- [Goal of the exercise] Every line of the entries below that carries the string "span" should be copied.

- [Data to use]
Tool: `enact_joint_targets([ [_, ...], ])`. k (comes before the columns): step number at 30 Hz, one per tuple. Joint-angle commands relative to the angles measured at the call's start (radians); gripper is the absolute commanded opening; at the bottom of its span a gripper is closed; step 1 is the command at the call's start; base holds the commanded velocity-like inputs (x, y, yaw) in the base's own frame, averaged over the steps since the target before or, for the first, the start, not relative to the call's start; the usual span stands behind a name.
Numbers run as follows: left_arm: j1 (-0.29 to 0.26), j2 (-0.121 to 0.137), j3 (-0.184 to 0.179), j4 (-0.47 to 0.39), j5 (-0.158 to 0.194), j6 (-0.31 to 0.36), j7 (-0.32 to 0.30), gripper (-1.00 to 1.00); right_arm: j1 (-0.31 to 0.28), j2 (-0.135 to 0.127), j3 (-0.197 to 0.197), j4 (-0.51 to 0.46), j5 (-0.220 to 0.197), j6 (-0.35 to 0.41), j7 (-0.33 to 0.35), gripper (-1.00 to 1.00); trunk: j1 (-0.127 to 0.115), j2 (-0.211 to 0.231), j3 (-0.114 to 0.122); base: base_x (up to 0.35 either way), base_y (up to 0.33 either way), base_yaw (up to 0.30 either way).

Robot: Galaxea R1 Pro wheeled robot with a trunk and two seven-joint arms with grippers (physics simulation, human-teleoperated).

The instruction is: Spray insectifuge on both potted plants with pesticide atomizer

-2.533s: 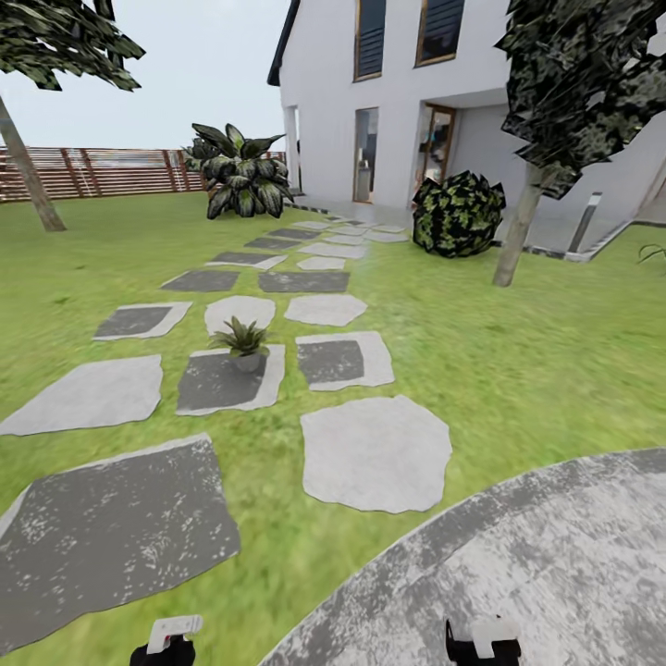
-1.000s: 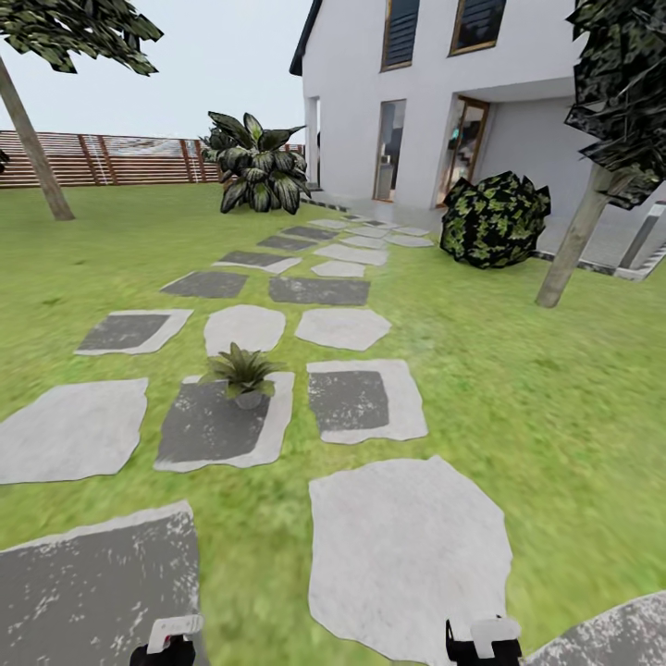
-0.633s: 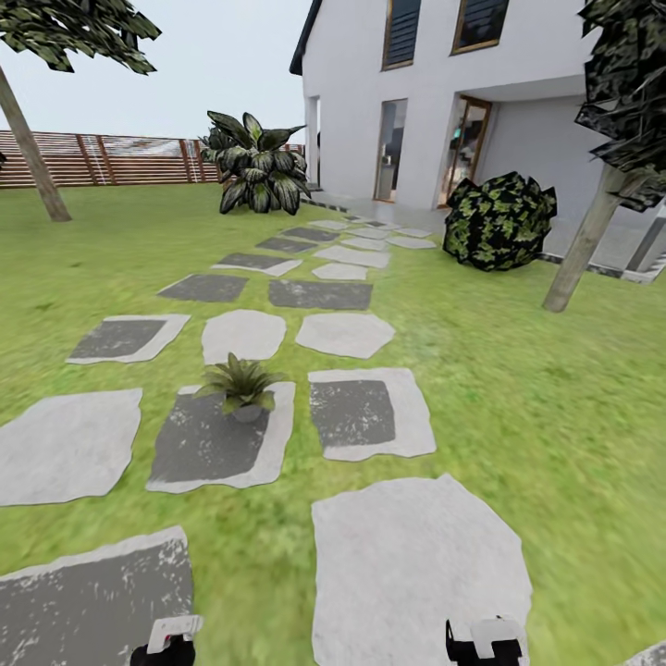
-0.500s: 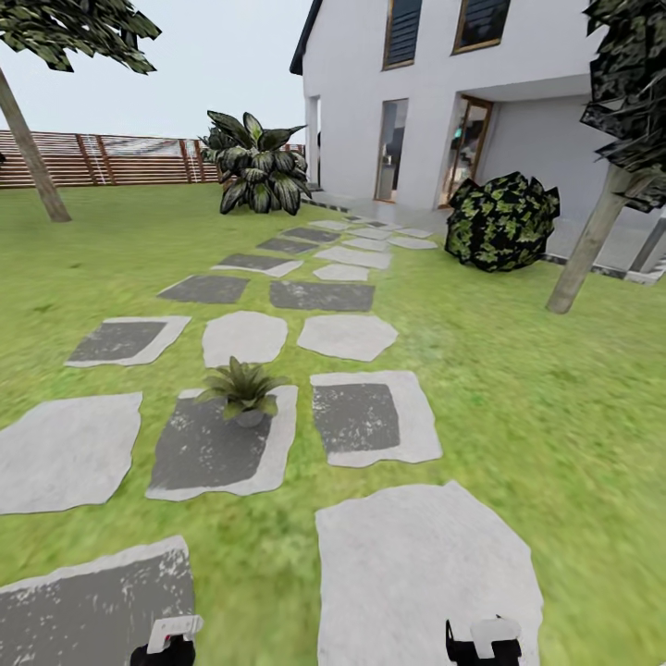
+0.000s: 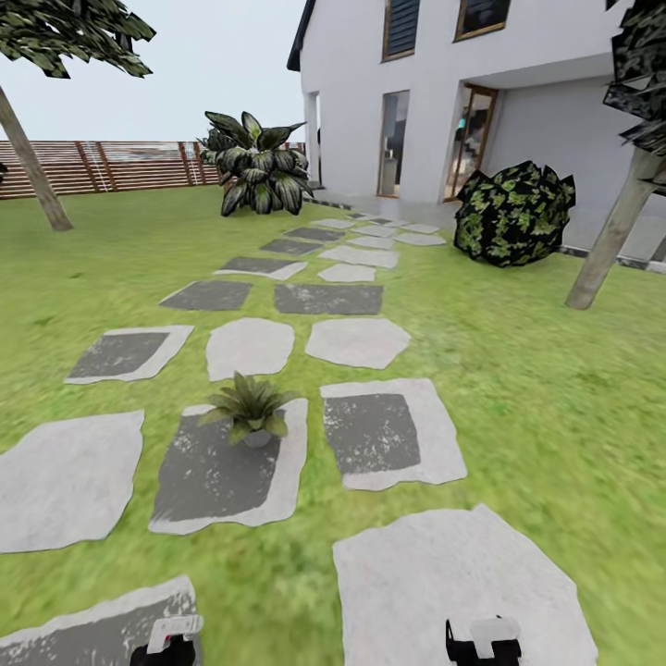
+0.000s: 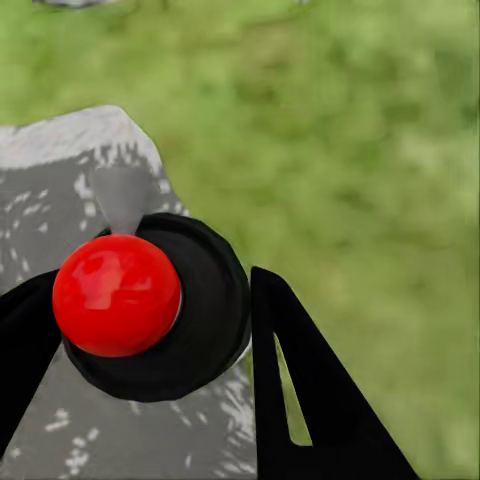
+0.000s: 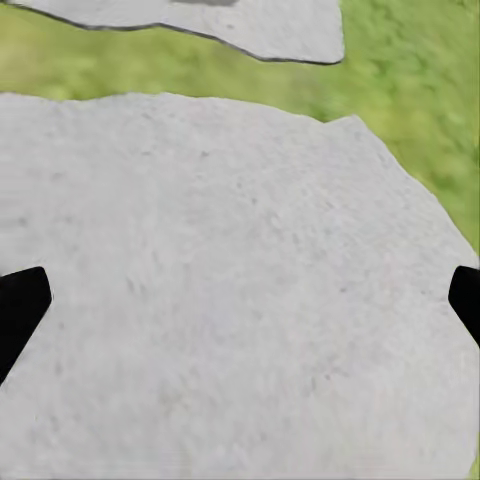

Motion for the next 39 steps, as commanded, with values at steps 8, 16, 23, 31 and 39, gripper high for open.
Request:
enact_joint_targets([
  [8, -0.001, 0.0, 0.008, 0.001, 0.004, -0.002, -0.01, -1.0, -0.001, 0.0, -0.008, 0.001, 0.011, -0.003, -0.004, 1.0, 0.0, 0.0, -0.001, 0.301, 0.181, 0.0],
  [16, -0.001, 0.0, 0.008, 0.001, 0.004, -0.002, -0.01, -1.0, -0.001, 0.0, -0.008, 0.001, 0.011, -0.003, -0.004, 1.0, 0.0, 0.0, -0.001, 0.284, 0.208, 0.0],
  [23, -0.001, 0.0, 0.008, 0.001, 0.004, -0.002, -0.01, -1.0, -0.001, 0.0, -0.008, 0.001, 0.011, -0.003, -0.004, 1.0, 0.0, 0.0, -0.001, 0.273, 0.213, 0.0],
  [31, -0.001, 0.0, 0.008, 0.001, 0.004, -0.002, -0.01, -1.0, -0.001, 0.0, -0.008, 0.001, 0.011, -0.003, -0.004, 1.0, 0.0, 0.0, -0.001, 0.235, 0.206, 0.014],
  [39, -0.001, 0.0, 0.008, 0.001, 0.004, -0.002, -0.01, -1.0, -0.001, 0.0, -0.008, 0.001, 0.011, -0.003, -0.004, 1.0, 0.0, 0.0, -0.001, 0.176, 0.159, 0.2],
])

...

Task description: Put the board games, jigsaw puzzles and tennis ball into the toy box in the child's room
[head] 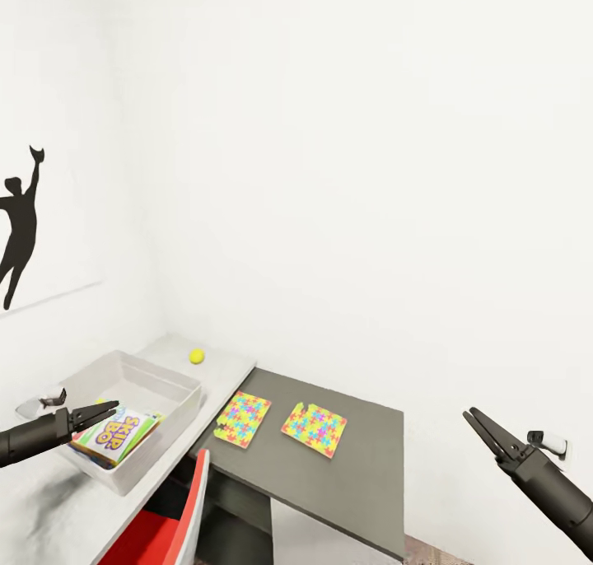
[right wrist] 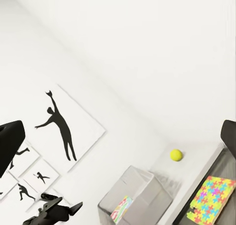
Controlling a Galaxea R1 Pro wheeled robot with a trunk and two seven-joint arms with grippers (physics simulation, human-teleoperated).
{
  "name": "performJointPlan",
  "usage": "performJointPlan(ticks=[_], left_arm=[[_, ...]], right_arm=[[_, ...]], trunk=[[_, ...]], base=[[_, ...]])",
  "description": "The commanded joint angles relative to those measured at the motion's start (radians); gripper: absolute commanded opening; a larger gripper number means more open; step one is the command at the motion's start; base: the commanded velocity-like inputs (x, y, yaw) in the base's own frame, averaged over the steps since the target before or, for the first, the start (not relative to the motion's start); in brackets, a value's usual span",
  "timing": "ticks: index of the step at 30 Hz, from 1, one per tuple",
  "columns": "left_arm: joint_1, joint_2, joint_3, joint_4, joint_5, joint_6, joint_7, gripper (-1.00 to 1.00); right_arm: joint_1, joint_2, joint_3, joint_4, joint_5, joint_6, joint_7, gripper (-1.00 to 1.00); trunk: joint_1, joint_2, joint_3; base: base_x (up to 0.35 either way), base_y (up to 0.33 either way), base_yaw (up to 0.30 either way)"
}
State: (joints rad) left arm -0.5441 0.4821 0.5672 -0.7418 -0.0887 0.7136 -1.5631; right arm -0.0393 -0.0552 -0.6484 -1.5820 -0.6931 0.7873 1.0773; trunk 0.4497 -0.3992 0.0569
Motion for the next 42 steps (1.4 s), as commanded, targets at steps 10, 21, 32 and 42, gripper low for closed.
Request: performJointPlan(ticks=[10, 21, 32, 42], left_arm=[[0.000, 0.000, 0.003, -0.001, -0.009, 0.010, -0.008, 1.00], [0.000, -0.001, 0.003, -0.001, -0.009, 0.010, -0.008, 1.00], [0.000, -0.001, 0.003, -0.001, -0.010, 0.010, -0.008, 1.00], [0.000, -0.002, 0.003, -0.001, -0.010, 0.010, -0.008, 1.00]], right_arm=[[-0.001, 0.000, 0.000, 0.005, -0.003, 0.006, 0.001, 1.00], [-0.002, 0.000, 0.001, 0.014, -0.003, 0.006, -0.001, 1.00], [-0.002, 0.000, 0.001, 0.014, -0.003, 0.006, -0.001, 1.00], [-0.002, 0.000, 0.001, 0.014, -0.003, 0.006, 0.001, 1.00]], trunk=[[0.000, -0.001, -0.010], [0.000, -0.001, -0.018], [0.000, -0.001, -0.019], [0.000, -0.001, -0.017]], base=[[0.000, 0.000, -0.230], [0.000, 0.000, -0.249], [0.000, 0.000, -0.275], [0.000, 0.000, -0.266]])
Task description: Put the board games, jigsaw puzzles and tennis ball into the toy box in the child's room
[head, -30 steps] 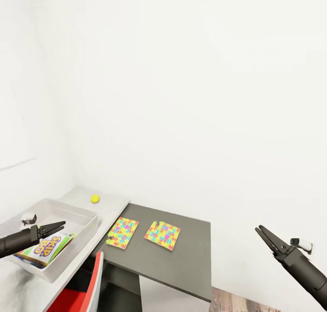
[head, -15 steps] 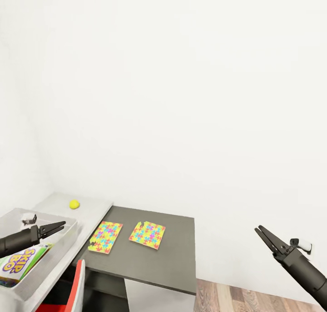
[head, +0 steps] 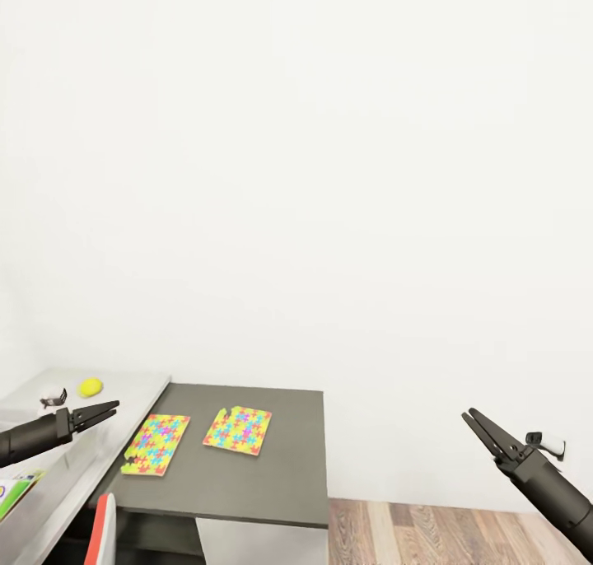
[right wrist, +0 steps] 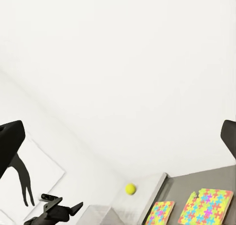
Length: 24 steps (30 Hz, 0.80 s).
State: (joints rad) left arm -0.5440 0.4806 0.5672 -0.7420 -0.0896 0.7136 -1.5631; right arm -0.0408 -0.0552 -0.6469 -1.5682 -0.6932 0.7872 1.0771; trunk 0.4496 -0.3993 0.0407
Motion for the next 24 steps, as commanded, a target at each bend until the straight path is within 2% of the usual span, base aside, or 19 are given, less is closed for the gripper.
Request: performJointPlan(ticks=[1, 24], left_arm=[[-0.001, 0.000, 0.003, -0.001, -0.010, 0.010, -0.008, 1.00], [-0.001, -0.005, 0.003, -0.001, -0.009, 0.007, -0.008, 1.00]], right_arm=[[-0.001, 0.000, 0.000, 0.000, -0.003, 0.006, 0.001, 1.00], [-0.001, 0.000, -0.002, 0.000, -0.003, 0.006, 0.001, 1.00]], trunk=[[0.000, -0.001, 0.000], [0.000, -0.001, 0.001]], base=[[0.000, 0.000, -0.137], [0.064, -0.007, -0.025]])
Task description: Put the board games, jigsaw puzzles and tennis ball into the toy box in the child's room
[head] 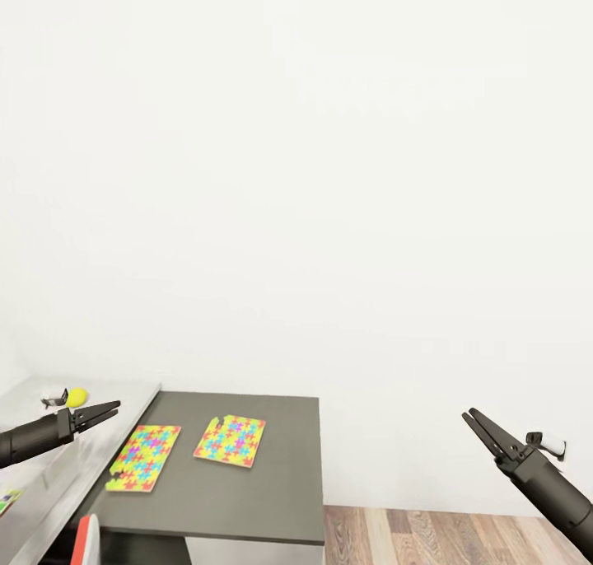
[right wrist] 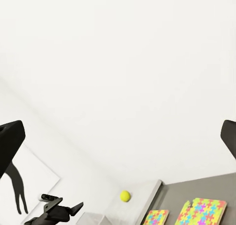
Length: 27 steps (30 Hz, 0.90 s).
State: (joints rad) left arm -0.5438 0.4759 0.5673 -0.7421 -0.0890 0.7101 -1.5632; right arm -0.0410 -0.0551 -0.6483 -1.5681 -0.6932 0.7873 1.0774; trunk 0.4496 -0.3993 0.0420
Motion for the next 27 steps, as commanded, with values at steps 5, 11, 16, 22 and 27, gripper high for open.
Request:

- [Solved exercise]
Tool: `enact_joint_targets([ [_, ...], ])`. k (comes before the columns): step number at 30 Hz, one per tuple. Joint-angle commands relative to the angles measured at the call's start (radians); gripper is the absolute commanded opening; at the bottom of its span a gripper is closed; step 1 is the command at the call's start; base holds the commanded velocity-like inputs (x, y, yaw) in the base's own frame, averaged over the steps since the target before or, for the first, the start, not relative to the call's start; the usual span stands behind a name.
  "description": "The commanded joint angles relative to those measured at the motion's start (radians); gripper: absolute commanded opening; a larger gripper number means more open; step one is the command at the motion's start; base: the commanded velocity-like inputs (x, y, yaw) in the base's own frame, averaged over the steps since the target before or, for the first, the start (not relative to the motion's start); in brackets, a value's usual span",
Motion for the next 24 steps, as commanded, a target at each bend until the straight path is within 2% of the usual span, base aside, or 19 are given, less is closed for the gripper.

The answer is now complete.